Extracted entries
- Opening Delimiter -
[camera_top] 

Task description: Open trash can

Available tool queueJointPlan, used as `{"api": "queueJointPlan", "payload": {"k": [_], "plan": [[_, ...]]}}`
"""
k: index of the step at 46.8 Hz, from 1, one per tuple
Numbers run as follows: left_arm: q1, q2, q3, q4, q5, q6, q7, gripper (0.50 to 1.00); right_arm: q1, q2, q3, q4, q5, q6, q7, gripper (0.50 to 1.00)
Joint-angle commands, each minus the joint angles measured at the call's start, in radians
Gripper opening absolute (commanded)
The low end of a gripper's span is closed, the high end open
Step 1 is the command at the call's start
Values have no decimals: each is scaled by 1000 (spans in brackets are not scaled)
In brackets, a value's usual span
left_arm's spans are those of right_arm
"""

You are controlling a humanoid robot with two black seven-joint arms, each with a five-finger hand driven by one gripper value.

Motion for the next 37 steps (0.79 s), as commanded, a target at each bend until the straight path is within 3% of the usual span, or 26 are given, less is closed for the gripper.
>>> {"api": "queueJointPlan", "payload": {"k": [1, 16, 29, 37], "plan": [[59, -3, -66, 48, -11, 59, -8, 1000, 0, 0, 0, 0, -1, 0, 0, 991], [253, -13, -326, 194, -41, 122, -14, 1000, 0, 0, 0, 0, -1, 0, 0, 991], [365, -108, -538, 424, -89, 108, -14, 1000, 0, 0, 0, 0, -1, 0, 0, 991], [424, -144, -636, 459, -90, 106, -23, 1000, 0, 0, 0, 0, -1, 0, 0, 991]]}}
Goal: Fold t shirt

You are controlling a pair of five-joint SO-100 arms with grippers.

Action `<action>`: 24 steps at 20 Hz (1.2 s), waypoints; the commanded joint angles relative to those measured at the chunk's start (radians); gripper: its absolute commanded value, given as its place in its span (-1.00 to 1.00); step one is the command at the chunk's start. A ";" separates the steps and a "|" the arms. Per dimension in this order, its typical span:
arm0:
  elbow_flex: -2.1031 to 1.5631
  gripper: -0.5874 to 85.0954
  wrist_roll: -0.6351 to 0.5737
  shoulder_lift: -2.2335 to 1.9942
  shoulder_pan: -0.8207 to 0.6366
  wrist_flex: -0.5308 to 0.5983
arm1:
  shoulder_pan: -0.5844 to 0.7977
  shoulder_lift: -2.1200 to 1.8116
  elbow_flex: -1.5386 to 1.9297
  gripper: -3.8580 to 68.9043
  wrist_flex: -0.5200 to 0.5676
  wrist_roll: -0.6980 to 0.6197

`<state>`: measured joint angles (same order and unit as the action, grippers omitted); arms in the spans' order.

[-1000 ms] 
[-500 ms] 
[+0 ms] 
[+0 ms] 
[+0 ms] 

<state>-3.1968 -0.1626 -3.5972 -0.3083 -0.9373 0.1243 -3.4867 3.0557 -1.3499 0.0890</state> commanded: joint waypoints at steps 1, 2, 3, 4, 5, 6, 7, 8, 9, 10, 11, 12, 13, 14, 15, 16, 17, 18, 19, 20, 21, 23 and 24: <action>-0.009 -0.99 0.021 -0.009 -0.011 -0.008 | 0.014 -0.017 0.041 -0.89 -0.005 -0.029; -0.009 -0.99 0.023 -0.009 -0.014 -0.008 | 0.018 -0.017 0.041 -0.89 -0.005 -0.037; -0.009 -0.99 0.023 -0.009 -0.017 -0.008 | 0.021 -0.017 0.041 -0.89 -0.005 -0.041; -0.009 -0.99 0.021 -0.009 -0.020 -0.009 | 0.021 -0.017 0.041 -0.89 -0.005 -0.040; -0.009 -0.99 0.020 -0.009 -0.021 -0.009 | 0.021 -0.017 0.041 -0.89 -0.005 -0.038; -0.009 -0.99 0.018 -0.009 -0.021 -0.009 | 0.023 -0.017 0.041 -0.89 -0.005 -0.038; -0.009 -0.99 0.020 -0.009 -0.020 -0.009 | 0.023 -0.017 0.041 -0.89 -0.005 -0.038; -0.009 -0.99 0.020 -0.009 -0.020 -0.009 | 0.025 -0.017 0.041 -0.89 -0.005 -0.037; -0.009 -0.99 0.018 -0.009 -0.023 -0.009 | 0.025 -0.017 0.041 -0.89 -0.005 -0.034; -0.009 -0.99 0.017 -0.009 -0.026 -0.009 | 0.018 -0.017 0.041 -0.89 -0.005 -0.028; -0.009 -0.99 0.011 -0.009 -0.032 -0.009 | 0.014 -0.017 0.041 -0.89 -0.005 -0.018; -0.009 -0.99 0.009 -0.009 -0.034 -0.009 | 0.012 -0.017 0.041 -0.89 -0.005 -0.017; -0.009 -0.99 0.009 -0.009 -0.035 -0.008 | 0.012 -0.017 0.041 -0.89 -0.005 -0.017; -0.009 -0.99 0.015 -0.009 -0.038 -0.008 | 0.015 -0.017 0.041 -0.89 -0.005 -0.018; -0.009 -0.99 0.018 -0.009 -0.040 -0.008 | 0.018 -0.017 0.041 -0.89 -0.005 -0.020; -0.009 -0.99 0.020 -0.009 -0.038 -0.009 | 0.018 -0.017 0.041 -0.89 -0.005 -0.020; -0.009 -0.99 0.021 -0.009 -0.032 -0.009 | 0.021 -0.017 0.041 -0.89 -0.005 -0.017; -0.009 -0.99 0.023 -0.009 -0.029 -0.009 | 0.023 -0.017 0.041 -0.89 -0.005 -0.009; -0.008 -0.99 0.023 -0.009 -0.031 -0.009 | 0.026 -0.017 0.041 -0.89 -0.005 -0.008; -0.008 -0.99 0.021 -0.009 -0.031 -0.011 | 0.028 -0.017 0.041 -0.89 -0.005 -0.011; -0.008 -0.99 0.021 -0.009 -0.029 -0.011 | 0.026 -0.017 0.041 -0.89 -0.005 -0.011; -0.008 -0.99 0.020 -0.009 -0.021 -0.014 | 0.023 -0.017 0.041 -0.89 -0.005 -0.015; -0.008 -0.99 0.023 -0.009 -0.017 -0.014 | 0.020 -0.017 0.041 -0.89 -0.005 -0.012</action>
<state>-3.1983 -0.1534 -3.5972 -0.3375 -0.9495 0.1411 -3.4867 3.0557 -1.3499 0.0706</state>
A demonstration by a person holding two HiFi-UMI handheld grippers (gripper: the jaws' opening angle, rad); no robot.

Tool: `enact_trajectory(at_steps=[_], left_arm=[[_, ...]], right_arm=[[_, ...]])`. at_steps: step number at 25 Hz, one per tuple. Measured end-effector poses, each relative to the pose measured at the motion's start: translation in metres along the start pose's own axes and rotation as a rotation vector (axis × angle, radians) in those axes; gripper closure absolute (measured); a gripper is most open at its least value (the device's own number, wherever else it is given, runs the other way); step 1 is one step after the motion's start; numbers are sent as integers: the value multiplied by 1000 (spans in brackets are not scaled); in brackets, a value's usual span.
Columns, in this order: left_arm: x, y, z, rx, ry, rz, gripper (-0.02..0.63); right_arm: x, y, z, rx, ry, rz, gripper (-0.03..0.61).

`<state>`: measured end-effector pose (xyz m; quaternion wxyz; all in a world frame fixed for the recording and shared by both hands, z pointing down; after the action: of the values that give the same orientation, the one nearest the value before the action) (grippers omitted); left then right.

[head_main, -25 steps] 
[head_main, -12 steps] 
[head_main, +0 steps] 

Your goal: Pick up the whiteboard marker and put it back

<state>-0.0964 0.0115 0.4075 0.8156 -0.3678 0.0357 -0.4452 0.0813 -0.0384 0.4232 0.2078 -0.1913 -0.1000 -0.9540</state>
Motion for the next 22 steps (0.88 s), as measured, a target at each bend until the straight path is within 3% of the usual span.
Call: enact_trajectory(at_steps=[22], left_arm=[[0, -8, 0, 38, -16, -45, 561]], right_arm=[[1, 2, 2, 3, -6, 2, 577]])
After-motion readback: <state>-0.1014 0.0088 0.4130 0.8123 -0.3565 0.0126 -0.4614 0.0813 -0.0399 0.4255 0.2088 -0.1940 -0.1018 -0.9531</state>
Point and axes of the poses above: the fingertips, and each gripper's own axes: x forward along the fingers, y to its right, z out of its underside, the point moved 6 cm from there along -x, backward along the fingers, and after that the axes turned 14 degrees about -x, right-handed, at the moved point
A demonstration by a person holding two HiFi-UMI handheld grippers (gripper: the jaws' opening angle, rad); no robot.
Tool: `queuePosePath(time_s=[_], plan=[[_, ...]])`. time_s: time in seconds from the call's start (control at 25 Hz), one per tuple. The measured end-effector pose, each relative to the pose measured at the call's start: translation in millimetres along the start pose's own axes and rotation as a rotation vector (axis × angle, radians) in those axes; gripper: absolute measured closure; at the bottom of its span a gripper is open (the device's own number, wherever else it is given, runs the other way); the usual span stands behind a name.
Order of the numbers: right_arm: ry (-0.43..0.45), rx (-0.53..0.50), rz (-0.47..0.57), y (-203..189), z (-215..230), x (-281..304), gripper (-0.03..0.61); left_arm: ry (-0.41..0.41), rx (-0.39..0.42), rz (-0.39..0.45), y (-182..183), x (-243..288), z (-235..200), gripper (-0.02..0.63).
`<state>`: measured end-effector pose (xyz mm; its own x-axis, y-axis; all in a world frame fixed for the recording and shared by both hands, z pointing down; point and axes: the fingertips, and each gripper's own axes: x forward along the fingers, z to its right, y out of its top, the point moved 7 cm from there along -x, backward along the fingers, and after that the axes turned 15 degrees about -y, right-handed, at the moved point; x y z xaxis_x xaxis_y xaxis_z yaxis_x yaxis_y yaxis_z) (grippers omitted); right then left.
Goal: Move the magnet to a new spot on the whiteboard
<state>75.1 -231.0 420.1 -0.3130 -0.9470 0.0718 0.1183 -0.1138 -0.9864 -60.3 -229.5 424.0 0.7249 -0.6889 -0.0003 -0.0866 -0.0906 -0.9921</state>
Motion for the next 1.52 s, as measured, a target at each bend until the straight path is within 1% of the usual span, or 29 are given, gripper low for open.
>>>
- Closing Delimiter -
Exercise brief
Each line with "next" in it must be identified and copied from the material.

Task solution
Motion for the next 37 steps (0.79 s), as commanded, a target at each bend until the straight path is within 3% of the usual span, or 26 are given, less is closed for the gripper.
Motion for the next 22 steps (0.88 s), as measured, a target at each bend until the straight path is within 3% of the usual span.
Motion for the next 1.52 s, as measured, a target at each bend until the straight path is within 1% of the usual span, or 29 are given, gripper low for open.

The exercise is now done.